“你跟你們老板多久了?”在房間洗了一個澡,我換了一身干凈的衣裳。準備去餐廳吃點東西的時候,碰上了同樣洗完澡出門的栗子。她身上的香水味變淡雅了許多,這讓我聞起來,不是那么刺鼻了。吸了吸鼻子,我不由得看了這個女人一眼??磥恚@個女人的確是個有心人。起碼她知道,該怎么樣依從男人,取悅對方。!更新~d最快s上w$酷r匠》}網0|
“我啊,我17歲就跟了我們老板。最開始您知道嗎,我們租住在一間9平米的地下室里,每天靠啃饅頭度日。那個時候,我們老板很拼,也很認真。哪怕一單只能掙幾十塊錢,他都去干。他常說的一句話就是,哪怕能把這個月房租掙出來,也是好的?!边M了餐廳,栗子拿了碟子替我挑選著食物。少時,她坐到我的身邊輕聲道。湘州食物偏辣,她吃了沒兩口就放下了筷子。而我,卻是對這里的食物比較適應。畢竟我的家鄉(xiāng),就在湘州的隔壁。
“那你跟了他快十年了吧?現(xiàn)在在他的公司,算是元老了?!蔽尹c點頭,拿起一旁的水杯喝了一口道。
“元不元老的,我不在乎?!崩踝訉ξ倚α诵?,然后起身道。她問餐廳要了兩杯紅酒,遞給我一杯后坐在那里喝了一口,然后雙眼看向了窗外。她的眼神中有一抹哀怨在里頭,莫非是賀老板始亂終棄了?我沒有動那杯酒,而是埋頭吃著自己面前的食物暗道。而且,在江湖上跑了十年生意的人,不會這么沒有城府吧。喜怒形于色,她往常是怎么跟人談生意的?這不科學。

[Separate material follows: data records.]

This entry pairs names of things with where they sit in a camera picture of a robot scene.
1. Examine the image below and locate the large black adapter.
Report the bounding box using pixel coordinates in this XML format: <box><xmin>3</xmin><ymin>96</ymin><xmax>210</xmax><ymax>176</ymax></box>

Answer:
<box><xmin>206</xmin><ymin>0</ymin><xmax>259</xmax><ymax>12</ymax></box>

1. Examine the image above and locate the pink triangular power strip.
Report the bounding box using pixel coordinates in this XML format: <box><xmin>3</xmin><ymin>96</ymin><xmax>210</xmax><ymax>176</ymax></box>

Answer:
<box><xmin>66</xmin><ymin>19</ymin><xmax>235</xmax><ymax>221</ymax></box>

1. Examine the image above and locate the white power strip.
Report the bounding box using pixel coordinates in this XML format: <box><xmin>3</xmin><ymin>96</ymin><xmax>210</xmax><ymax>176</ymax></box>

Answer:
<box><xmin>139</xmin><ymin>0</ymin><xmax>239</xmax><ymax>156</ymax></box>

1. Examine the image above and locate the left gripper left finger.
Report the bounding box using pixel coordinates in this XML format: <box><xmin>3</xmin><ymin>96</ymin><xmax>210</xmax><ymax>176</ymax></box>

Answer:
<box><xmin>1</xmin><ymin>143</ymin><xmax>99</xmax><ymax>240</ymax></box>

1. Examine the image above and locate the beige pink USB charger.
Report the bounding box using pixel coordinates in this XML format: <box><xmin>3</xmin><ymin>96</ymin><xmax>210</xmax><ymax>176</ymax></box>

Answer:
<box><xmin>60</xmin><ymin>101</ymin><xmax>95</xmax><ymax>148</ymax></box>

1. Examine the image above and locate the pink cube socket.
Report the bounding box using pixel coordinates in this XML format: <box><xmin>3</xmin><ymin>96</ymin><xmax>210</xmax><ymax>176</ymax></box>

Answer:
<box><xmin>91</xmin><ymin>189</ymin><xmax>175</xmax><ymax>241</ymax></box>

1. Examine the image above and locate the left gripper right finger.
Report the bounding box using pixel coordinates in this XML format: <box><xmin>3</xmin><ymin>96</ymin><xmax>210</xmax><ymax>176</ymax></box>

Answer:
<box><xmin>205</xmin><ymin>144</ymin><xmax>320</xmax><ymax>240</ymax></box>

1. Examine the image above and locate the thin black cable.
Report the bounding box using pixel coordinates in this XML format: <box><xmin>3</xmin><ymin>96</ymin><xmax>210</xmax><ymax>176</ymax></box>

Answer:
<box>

“晚上程先生想做點什么放松一下么?據說這里的夜店還不錯,要不要去見識見識?”等我吃完,栗子點了一支煙吸了一口問我。別說,栗子吸煙的姿勢很優(yōu)雅。白的脖頸,紅的唇,還有那裊裊而起的青煙,看起來很是賞心悅目。
“夜店太吵,本人并不是很喜歡那種氛圍。稍后,我想回房間休息。明日一早便去你們賀總的老家看看?!蔽彝窬芰死踝拥难垺R沟??貧道喜歡美女,可是不代表貧道喜歡掐著道訣去扭屁股。
“程先生真是個穩(wěn)重的人,想必女朋友對您很放心吧?”栗子昂脖將杯中的紅酒一飲而盡,然后輕輕放下杯子一個眼神飛了過來道。喝過一杯紅酒,讓她的臉色顯得更是嬌艷欲滴。此時一個眼神過來,惹得貧道心中默念道德經不已。真真是個尤物,我端起水杯喝了一口心中暗道。我沒有回答她這個問題,而是喝完水后沖她笑了笑,起身朝餐廳外走去。
“酒店33層,有水療spa。如果程先生乏了,倒是可以去那里放松一下。”從餐廳離開,走進了電梯后栗子對我說道。
“對那個沒什么興趣。”spa?讓一技師在我身上抹油推拿么?輪起推拿,還有誰比我更加精通的。再者說了,很多事情不能養(yǎng)成習慣。成了習慣,回家沒有這個玩意兒玩。難道我還要顧翩翩她們去學習推拿?
“其實我想說,我的手藝也不錯的,不如待會我來給你做?程先生大好的年華,很多事情不嘗試一下,也過得太過老氣橫秋了。年輕人,就該有年輕人的朝氣才對。”栗子湊到我的身邊,輕輕挽著我的胳膊說道。這是在誘導貧道跟她發(fā)生點什么的節(jié)奏?我瞥了瞥她,然后選擇了沉默。我是來掙錢的,不是來約泡的,我在心頭暗道一句。